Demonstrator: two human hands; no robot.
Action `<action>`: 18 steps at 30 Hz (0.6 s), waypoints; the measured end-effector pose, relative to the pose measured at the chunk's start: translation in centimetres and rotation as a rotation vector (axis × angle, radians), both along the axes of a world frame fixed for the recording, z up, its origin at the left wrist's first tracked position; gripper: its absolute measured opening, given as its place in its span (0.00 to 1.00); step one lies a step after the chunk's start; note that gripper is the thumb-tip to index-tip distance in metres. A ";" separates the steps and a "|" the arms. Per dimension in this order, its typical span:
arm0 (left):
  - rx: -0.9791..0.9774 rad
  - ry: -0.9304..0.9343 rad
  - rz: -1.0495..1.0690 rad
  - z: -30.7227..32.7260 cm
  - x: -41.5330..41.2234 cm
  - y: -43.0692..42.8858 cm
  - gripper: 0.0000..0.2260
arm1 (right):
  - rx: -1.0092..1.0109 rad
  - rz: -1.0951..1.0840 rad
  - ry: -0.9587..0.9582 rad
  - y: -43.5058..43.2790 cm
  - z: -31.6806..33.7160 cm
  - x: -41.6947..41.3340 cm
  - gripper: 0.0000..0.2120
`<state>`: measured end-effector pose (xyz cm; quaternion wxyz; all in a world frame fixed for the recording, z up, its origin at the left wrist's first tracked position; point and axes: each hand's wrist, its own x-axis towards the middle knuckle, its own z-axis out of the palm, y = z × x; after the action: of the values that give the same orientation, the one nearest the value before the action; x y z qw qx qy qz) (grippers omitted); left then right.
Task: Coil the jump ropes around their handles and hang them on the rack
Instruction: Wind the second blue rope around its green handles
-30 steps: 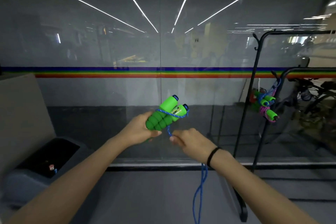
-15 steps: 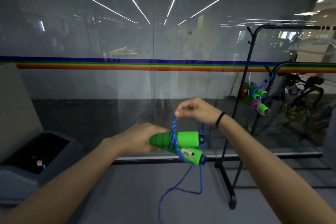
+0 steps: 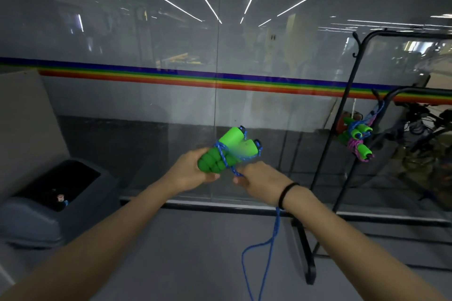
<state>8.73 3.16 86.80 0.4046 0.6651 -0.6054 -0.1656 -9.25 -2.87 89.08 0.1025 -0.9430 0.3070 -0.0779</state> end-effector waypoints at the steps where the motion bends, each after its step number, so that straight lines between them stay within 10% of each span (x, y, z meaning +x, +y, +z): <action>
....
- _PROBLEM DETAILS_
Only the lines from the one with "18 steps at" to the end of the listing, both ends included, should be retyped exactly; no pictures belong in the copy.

- _RESPONSE AREA_
Action `<action>`: 18 steps at 30 Hz (0.6 s), waypoints; the measured end-effector pose, relative to the pose measured at the chunk's start: translation in centimetres and rotation as a rotation vector (axis × angle, radians), both along the axes of a world frame fixed for the recording, z up, its origin at the left wrist's first tracked position; gripper: its absolute measured opening, given as its place in its span (0.00 to 1.00); step one lies a step after the chunk's start; note that gripper is the thumb-tip to index-tip distance in metres. A ";" separates the steps and a "|" the arms. Per dimension in this order, its typical span:
arm0 (left):
  - rx: -0.9791..0.9774 rad
  - ry: -0.9304..0.9343 rad
  - rz: -1.0495..1.0690 rad
  - z: -30.7227..32.7260 cm
  - x: -41.5330..41.2234 cm
  - y: -43.0692..42.8858 cm
  - gripper: 0.0000..0.2260
arm1 (right):
  - rx: -1.0092..1.0109 rad
  - rz: -1.0951..1.0840 rad
  - ry: -0.9587..0.9582 rad
  - y: -43.5058..43.2790 cm
  - z: -31.6806..33.7160 cm
  - x: -41.6947..41.3340 cm
  - gripper: 0.0000..0.2120
`<state>`: measured end-effector pose (xyz cm; quaternion wxyz; all in a world frame fixed for the recording, z up, its origin at the left wrist's first tracked position; point and axes: each hand's wrist, its own x-axis towards the middle knuckle, its own z-axis out of the palm, y = z × x; after the action: of the values that give the same orientation, the one nearest the value before the action; x y z qw qx qy qz) (grippers omitted); left then right.
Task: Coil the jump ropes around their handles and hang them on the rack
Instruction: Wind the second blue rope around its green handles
-30 steps: 
-15 steps: 
+0 steps: 
<state>8.73 3.16 86.80 0.4046 0.6651 -0.6054 -0.1656 -9.25 -2.87 89.08 0.1025 -0.9430 0.3070 -0.0779</state> end-effector waypoints at the steps where the motion bends, each after its step number, so that straight lines between them stay within 10% of each span (x, y, z meaning +x, +y, +z): <action>

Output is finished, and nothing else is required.